After turning a lot of heads at film festivals this year, Deadgirl (which was completed last year), will finally be getting its theatrical release next month. For those who are constantly on the hunt for new, groundbreaking, original horror, I urge you to seek out the closest theater near you that'll be showing it. Worst case scenario, snatch up the DVD when it comes out. Taste in films is always subjective, but from my point of view as a horror fan, this is the kind of movie I tend to gravitate toward--an intelligent film free of so many of the ills plaguing the horror scene today.


Peter said...

I found DEADGIRL ultimately without any meaning, purpose or commentary. It's a shock film built for word of mouth and it also happens to be pervasively misogynistic.

INSIDE, on the other hand, doesn't gamble with a currency of emotions that do require meaning, purpose or commentary. INSIDE is a purely visceral experience and to that end it works great.

If a movie is only going to be pushing buttons, it needs to be pushing towards some kind of sequence, towards some kind of revelation. DEADGIRL does not. It pushes only to push the audience and has a supremely apathetic and despondent view of all its characters and the entire world.

B-Sol said...

I disagree. Yes, it's worldview is pessimistic and despondent--and I think that's the point. Because for the most part, people suck. I didn't find it to be specifically misogynist as much as resentful of humanity in general. But I definitely wouldn't call it a movie with nothing to say, nor would I describe Inside that way.

Peter said...

I don't want to drop much into spoiler territory for those who haven't seen it (it's currently available on Region 2 DVD, btw), but I think the largest thing that makes it misogynistic is that every single female character in the movie is a victim of their own weakness from JoAnn (victim of superficiality) to the girl at the gas station (victim of gluttony and addiction). Even the dead girl at one point shows an illogical allegiance to JT, as you pointed out in your interview, as if to say that even when women are completely brain dead they will serve their abusive male counterparts.

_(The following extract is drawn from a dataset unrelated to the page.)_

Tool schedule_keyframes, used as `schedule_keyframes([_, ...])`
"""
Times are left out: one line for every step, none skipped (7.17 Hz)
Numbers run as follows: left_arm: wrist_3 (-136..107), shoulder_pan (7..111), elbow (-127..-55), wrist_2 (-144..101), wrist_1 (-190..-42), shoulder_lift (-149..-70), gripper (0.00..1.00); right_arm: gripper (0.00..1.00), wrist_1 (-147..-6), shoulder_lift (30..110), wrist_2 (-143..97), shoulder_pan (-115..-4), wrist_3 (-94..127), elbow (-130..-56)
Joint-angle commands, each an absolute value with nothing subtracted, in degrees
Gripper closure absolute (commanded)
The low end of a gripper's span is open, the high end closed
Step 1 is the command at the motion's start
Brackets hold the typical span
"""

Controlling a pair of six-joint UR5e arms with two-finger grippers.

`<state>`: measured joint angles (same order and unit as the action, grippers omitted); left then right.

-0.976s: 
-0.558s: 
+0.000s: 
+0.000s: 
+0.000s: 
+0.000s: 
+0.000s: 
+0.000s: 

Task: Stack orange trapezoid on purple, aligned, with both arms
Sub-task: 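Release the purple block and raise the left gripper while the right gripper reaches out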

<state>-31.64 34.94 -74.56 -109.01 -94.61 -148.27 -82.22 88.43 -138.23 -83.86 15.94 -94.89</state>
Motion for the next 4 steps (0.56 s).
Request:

As the film presents the material, every female character got what was coming because they weren't more accommodating to men.

It's not enough to just say people suck, Sarmiento and Harel have got to explore that to sin is the human condition, as they repeatedly show, and if so, why that is the case. I found that the filmmakers had no comment to that end, they just sort of threw their hands up in the air and said, "Here, you all watch some fucked up imagery and talk about how fucked up it was."

I don't think the movie is completely without merit as a film. There's no questioning that it is the most challenging piece of American made horror in I don't even know how long, but it shoots to be much more a rather shameless endurance test than an examination.

B-Sol said...

I'll agree that it's the most challenging piece of American horror we've seen in a while, and perhaps you're right in that the theme of the inherent sinfulness of the human condition could've been explored more than it was. However, I was satisfied with the level of exploration here, and impressed with the boldness with which they even posed the issue.

Anonymous said...

Wow, in any regards, this sounds amazing. I wonder how historians will perceive the 2000's when everything is said and done? In my humble opinion, I will say it already has done more to advance this beloved genre of film more than any other decade.

B-Sol said...

Well, I'll always side with either the '70s or '30s in that argument, but the 2000s have certainly made their mark! Beat the crap out of the '90s, that's for sure...

Ms Harker said...

Looks like it could give Antichrist a run for its money on the wrongness scale... human depravity wise, how far will the boys go etc? I think this film could be the quality, challenging horror flick some of us have been waiting for.